[wip] [skip ci] Test OpenCL backend with amgcl solver

ddemidov · ddemidov · commit 2632dfa5d6d5 · 2019-01-22T21:56:24.000+03:00
Enable vexcl backend for amgcl solver, which makes it possible to use
GPGPU (either CUDA or OpenCL) in order to accelerate solution.

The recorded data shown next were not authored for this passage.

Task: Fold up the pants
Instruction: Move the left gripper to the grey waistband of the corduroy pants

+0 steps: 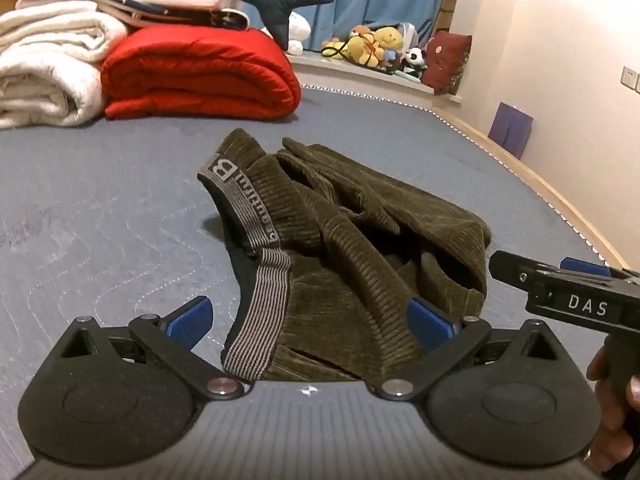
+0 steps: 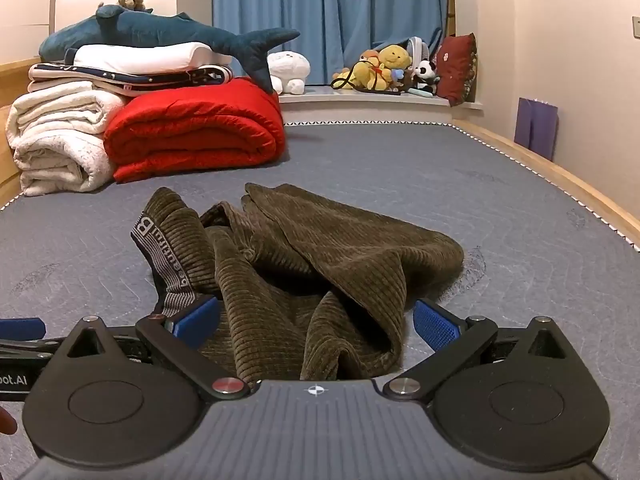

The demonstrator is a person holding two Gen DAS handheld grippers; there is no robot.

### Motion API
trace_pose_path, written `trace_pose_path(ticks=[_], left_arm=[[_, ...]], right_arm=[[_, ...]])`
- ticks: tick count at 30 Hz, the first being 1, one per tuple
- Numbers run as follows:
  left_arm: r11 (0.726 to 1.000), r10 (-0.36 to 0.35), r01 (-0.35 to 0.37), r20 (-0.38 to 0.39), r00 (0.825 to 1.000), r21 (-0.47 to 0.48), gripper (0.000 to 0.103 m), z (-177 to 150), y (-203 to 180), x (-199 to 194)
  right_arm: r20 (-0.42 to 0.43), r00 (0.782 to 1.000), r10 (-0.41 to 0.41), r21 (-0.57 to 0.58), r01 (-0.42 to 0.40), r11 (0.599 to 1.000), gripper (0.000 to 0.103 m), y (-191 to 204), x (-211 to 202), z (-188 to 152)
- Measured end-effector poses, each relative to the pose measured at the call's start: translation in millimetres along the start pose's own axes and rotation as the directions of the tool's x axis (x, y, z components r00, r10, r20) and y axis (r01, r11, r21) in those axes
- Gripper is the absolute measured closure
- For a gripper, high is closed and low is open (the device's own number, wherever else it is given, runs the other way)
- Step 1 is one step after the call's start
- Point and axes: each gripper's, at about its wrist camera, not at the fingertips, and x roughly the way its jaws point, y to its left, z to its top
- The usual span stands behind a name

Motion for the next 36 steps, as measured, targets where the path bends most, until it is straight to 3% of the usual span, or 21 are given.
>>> trace_pose_path(ticks=[9,15,21,23,27,29,32,34,36], left_arm=[[0.997,-0.046,0.044,0.035,0.998,0.064,0.0,2,-6,-7],[0.994,-0.081,0.085,-0.065,0.995,0.066,0.0,2,-7,-4],[0.99,-0.136,0.139,-0.077,0.988,0.035,0.0,5,-4,-7],[0.982,-0.181,0.183,-0.034,0.983,0.054,0.0,3,-5,-12],[0.975,-0.182,0.176,0.037,0.983,0.134,0.001,3,-9,-22],[0.976,-0.173,0.161,0.069,0.983,0.148,0.012,9,-4,-25],[0.981,-0.178,0.175,0.03,0.984,0.082,0.059,37,19,-13],[0.987,-0.155,0.155,0.017,0.988,0.038,0.081,63,42,2],[0.989,-0.143,0.143,0.025,0.989,0.027,0.081,81,62,19]], right_arm=[[-0.009,1.0,0.004,0.019,-0.003,1.0,0.001,-6,1,1],[-0.005,1.0,0.02,0.014,-0.02,1.0,0.001,2,0,-1],[0.036,0.999,0.018,0.018,-0.019,1.0,0.002,3,-3,-1],[0.04,0.999,0.003,0.029,-0.004,1.0,0.002,1,-3,-1],[0.029,1.0,0.012,0.054,-0.014,0.998,0.002,-2,0,-1],[0.005,1.0,0.014,0.064,-0.014,0.998,0.003,-4,2,0],[-0.023,1.0,0.008,0.088,-0.006,0.996,0.005,-7,5,1],[-0.037,0.999,0.014,0.098,-0.01,0.995,0.016,-8,6,3],[-0.032,0.999,0.004,0.074,-0.002,0.997,0.032,-7,7,3]])
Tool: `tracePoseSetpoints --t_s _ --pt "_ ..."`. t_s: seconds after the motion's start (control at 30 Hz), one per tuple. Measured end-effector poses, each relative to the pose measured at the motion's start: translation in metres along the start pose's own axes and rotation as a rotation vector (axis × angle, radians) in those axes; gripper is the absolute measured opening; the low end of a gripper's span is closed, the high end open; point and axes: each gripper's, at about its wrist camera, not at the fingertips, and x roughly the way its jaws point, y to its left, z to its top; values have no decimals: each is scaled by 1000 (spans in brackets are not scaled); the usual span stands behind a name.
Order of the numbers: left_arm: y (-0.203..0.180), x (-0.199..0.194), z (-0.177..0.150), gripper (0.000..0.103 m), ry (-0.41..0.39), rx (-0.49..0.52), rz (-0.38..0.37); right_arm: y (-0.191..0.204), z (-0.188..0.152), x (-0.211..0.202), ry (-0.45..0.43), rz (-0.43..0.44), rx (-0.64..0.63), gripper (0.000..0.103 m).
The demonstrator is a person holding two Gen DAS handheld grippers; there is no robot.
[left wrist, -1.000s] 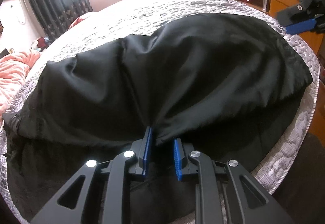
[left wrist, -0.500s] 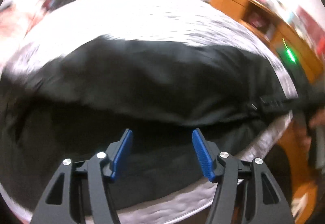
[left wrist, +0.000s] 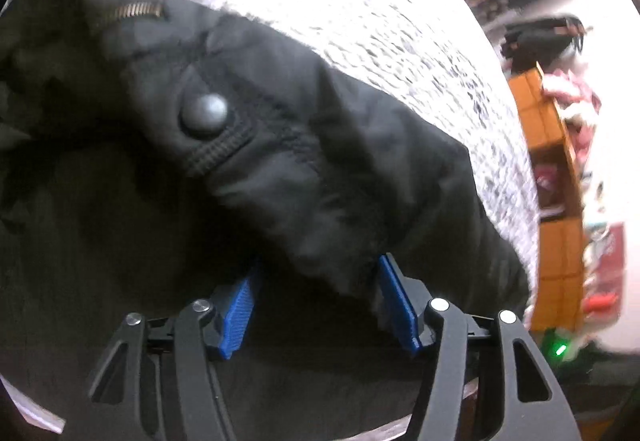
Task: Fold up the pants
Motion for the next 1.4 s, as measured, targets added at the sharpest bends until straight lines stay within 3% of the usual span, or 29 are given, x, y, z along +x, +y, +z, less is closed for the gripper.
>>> tracePoseSetpoints --t_s 0.03,0.07,0.13,0.27,0.33,0.5,0.6,0.7,0.73,0.8,0.9,0.97,1.03,1.07,1.1,1.13,1.17,1.27,1.3,1.4 --pt "3 5 -1 24 17 -43 -61 0 0 -1 -1 2 0 42" --pt "3 7 -1 22 27 -58 -95 -3 -4 -3 -2 6 0 42" --pt "-5 4 -4 13 -5 -41 -76 -6 -4 -4 -3 16 4 42" --pt "-19 -18 -26 10 -121 -7 -60 -15 0 -6 14 47 31 42" --pt "-21 -35 -42 10 -192 24 -46 -21 3 -8 26 51 44 35" --pt "-27 -83 -102 10 -368 126 -11 -32 6 -11 51 62 59 34" --pt "-31 -81 -137 11 -404 196 33 -34 7 -11 63 49 61 33" --pt "-14 -54 -146 13 -318 184 63 -32 7 -13 66 -4 49 33" --pt "-6 -41 -146 14 -249 135 56 -30 7 -13 67 -23 43 34" --pt "5 -24 -147 16 -189 74 48 -30 7 -14 71 -36 41 34" --pt "5 -20 -150 17 -171 60 43 -29 6 -14 72 -59 35 34" --pt "-2 -25 -150 23 -188 78 69 -27 7 -12 74 -69 29 34" --pt "8 -32 -150 45 -195 54 111 -25 9 -11 77 -79 32 36" --pt "13 -38 -149 45 -199 31 94 -24 9 -11 78 -81 33 37" --pt "18 -43 -149 52 -197 8 95 -16 8 -8 79 -85 31 39" --pt "23 -50 -146 57 -212 -21 167 -12 8 -8 79 -89 27 39" --pt "26 -57 -145 57 -233 -47 205 -8 8 -8 79 -98 19 40" --pt "47 -88 -141 57 -293 -159 194 1 4 -5 77 -105 9 44" --pt "51 -97 -139 57 -326 -169 189 3 4 -4 75 -105 10 45" --pt "49 -118 -123 57 -434 -119 270 11 3 0 64 -124 0 46"
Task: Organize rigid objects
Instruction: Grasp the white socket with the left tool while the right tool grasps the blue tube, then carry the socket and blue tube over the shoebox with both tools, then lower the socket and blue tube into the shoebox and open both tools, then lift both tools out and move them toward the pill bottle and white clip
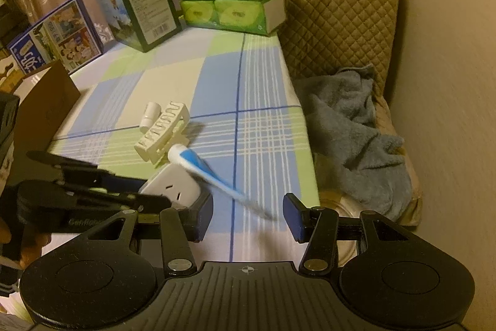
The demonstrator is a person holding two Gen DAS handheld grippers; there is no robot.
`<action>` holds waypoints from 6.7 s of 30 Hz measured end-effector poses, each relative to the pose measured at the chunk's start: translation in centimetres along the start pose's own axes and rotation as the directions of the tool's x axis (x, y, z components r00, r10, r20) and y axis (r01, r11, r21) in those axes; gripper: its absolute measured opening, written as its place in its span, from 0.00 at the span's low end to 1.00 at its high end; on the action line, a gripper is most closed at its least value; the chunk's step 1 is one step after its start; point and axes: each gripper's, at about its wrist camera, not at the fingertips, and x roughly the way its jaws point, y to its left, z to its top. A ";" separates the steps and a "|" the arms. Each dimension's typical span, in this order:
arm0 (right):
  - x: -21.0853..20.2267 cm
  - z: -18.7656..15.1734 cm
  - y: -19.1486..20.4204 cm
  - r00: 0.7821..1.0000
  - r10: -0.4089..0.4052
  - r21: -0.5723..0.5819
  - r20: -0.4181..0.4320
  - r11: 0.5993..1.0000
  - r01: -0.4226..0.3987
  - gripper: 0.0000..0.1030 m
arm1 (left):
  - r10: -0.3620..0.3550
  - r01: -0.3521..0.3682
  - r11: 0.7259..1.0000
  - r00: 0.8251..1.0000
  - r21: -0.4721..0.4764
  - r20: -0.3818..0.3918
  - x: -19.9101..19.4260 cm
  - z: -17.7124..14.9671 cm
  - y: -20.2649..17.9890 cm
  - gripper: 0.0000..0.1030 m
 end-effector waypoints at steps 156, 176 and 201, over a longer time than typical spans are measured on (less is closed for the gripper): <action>19.4 11.8 46.2 0.998 0.063 0.081 0.003 0.995 -0.063 0.34 | 0.293 -0.247 0.900 0.953 -0.358 0.081 -24.1 -6.9 41.6 0.22; 18.5 10.5 47.3 0.997 0.067 -0.103 -0.041 0.992 -0.071 0.39 | 0.278 -0.251 0.898 0.960 -0.360 0.025 -20.7 -6.7 42.0 0.22; 9.3 4.6 46.9 0.974 0.203 -0.214 -0.096 0.952 -0.219 0.63 | 0.392 -0.351 0.861 0.919 -0.368 0.040 -30.2 -10.7 35.6 0.37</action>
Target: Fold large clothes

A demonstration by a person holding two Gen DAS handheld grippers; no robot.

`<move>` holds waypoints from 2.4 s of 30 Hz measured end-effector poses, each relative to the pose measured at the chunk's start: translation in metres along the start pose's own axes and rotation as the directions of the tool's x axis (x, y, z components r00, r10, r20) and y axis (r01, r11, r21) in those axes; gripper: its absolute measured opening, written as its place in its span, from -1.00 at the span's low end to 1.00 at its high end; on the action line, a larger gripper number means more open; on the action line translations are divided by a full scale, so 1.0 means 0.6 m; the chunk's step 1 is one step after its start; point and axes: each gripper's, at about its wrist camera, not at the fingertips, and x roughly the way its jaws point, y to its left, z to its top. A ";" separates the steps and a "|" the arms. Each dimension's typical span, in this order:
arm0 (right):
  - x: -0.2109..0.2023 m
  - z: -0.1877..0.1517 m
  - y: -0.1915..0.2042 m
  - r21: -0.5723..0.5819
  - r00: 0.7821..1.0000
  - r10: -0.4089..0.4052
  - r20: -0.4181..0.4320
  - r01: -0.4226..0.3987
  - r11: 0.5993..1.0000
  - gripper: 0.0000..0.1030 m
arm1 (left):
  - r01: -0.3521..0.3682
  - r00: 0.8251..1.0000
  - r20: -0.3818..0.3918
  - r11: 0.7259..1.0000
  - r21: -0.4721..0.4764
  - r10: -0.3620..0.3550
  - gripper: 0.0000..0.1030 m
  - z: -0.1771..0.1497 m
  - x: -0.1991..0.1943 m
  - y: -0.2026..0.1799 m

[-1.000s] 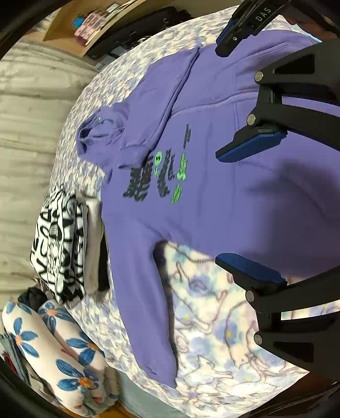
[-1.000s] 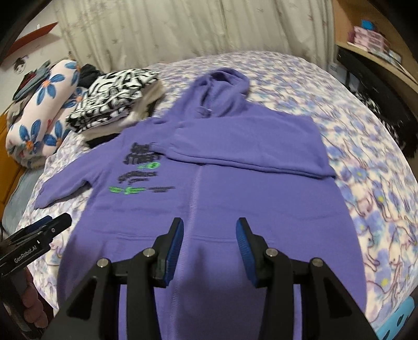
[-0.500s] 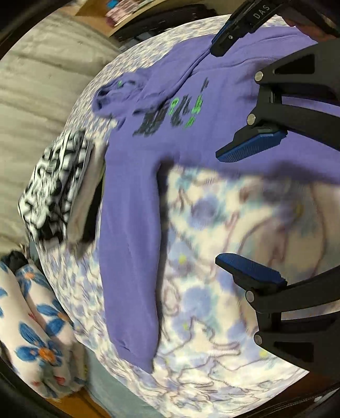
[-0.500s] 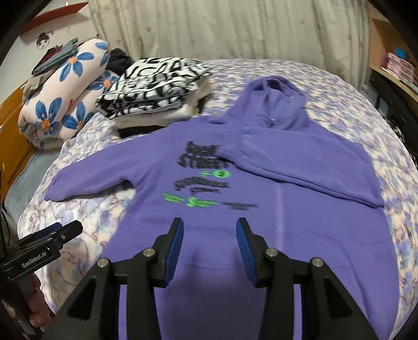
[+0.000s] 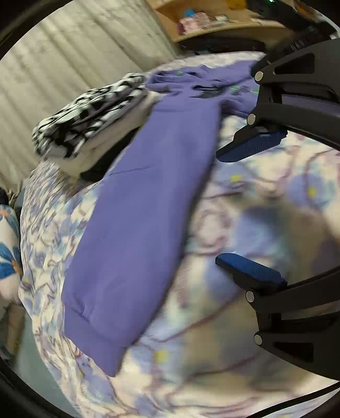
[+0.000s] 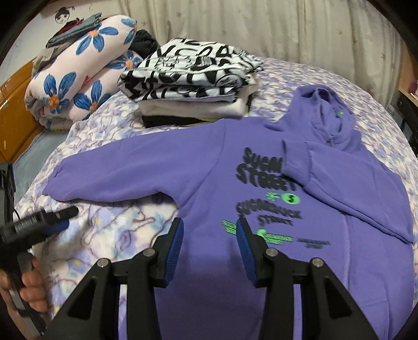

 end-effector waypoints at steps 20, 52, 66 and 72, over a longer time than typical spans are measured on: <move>0.045 -0.014 -0.034 0.089 0.997 0.034 -0.071 -0.028 0.996 -0.19 | -0.198 0.966 0.180 0.979 0.040 0.188 -0.90 0.092 -0.023 -0.016; -0.048 -0.141 -0.388 0.446 1.000 0.021 0.008 -0.022 0.895 -0.19 | -0.100 0.987 -0.024 0.723 0.683 0.160 0.39 -0.276 0.167 -0.509; -0.067 -0.123 -0.338 0.369 0.994 0.092 0.055 -0.105 0.923 0.02 | -0.037 0.999 -0.003 0.827 0.561 0.047 0.55 -0.232 0.036 -0.462; -0.076 -0.110 -0.290 0.288 0.987 0.147 0.070 -0.161 0.944 0.09 | -0.108 0.994 0.059 0.840 0.531 0.091 0.56 -0.226 -0.006 -0.420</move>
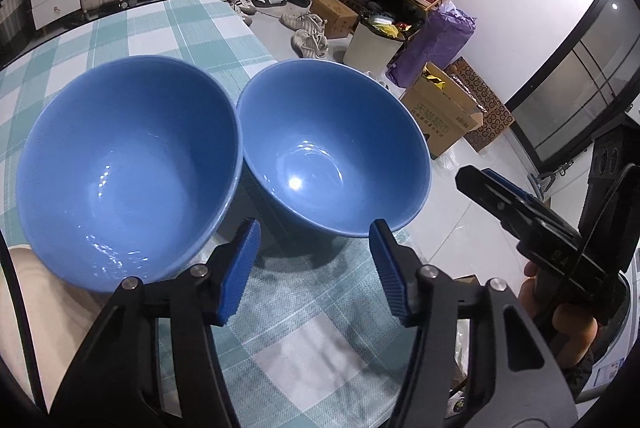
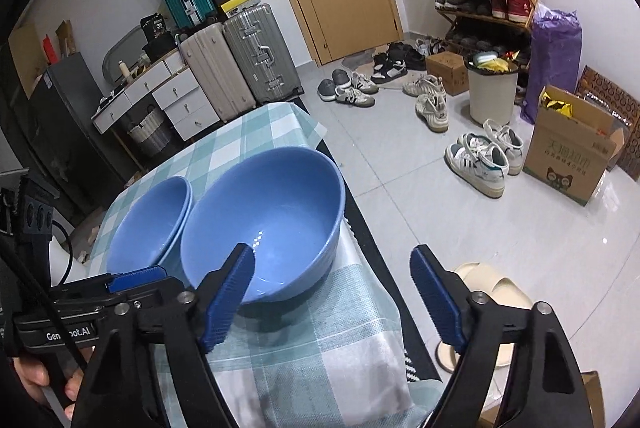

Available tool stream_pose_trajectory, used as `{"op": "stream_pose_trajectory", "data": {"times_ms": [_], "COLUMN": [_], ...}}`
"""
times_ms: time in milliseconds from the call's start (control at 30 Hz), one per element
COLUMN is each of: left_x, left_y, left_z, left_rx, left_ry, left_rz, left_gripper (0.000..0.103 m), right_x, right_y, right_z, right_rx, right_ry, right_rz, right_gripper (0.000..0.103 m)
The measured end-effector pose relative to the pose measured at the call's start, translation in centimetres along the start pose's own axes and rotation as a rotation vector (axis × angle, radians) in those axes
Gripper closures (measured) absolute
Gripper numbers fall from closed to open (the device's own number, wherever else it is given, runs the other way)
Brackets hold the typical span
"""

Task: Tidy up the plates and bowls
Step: 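Close both tools on the rim of the single light-blue bowl, then lift the light-blue bowl with both tools and carry it over the nested bowls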

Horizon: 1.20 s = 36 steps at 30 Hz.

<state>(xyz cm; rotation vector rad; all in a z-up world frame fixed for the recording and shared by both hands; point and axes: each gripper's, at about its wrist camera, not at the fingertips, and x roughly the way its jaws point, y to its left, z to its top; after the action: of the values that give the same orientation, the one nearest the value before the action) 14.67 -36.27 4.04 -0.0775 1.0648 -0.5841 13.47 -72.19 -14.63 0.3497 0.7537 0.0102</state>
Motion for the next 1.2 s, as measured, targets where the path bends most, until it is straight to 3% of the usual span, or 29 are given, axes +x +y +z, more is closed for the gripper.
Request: {"op": "stream_pose_trajectory", "data": {"times_ms": [133,367,433,500,600,867,1200], "left_x": [1.1,2.3,2.4,2.6,2.8,3.2,3.3], "left_y": [0.1,0.8,0.7,0.7,0.8,0.8,0.6], "left_z": [0.3,1.0,1.1,1.2,1.3,1.2,1.1], "left_rx": [-0.01,-0.024,-0.025,-0.023,-0.022,-0.025,-0.001], "left_ry": [0.009,0.021,0.02,0.021,0.022,0.017,0.002], "left_rz": [-0.001,-0.005,-0.005,-0.007,-0.01,-0.016,0.0], "left_gripper": [0.051,0.055,0.056,0.057,0.059,0.069,0.071], "right_x": [1.4,4.2,4.9,5.5,6.2,6.9,6.5], "right_y": [-0.3,-0.3,-0.2,0.0,0.2,0.8,0.1], "right_z": [0.3,0.8,1.0,1.0,1.1,1.3,1.0], "right_rx": [0.017,0.012,0.007,0.006,0.005,-0.02,-0.016], "right_ry": [0.022,0.053,0.06,0.061,0.067,0.043,0.036], "right_rz": [0.007,0.015,0.008,0.006,-0.005,-0.015,-0.019], "right_gripper": [0.034,0.043,0.052,0.053,0.067,0.085,0.086]}}
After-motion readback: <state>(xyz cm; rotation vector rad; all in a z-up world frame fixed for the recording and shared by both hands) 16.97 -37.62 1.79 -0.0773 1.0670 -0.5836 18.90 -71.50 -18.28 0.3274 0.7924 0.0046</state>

* CMake option AMGCL_GPGPU (default: off) controls whether to compile
  GPGPU support.
* CMake option AMGCL_GPGPU_BACKEND (default: OpenCL) selects vexcl
  backend (OpenCL/CUDA)
* New setting in linear solver parameters: `use_gpgpu` enables GPGPU at
  runtime.
* Environment variable OCL_DEVICE may be used to select a particular
  compute device.
diff --git a/applications/trilinos_application/CMakeLists.txt b/applications/trilinos_application/CMakeLists.txt
@@ -50,6 +50,7 @@ set( KRATOS_TRILINOS_APPLICATION_SOURCES
 	${CMAKE_CURRENT_SOURCE_DIR}/custom_factories/trilinos_linear_solver_factory.cpp
     ${CMAKE_SOURCE_DIR}/applications/FluidDynamicsApplication/fluid_dynamics_application_variables.cpp  #TODO: this should REALLY NOT BE HERE
     ${CMAKE_CURRENT_SOURCE_DIR}/custom_utilities/mpi_normal_calculation_utilities.cpp;
+    ${CMAKE_CURRENT_SOURCE_DIR}/amgcl_mpi_solver_impl.cpp;
 )
 
 ## Kratos tests sources. Enabled by default
diff --git a/applications/trilinos_application/amgcl_mpi_solver_impl.cpp b/applications/trilinos_application/amgcl_mpi_solver_impl.cpp
@@ -0,0 +1,219 @@
+#ifndef KRATOS_AMGCL_MPI_SOLVE_FUNCTIONS_H
+#define KRATOS_AMGCL_MPI_SOLVE_FUNCTIONS_H
+
+#include <boost/range/iterator_range.hpp>
+#include <boost/property_tree/ptree.hpp>
+
+#include <amgcl/adapter/crs_tuple.hpp>
+#include <amgcl/adapter/epetra.hpp>
+#include <amgcl/adapter/ublas.hpp>
+#include <amgcl/adapter/zero_copy.hpp>
+#include <amgcl/adapter/block_matrix.hpp>
+#include <amgcl/backend/builtin.hpp>
+#include <amgcl/value_type/static_matrix.hpp>
+#include <amgcl/solver/runtime.hpp>
+
+#include <amgcl/mpi/util.hpp>
+#include <amgcl/mpi/make_solver.hpp>
+#include <amgcl/mpi/preconditioner.hpp>
+
+#ifdef AMGCL_GPGPU
+#  include <amgcl/backend/vexcl.hpp>
+#  include <amgcl/backend/vexcl_static_matrix.hpp>
+#endif
+
+#include "Epetra_FECrsMatrix.h"
+#include "Epetra_FEVector.h"
+#include "trilinos_space.h"
+
+namespace Kratos
+{
+
+#ifdef AMGCL_GPGPU
+vex::Context& vexcl_context();
+
+template <int TBlockSize>
+void register_vexcl_static_matrix_type();
+#endif
+
+// Spacialization of AMGCLScalarSolve for distribued systems.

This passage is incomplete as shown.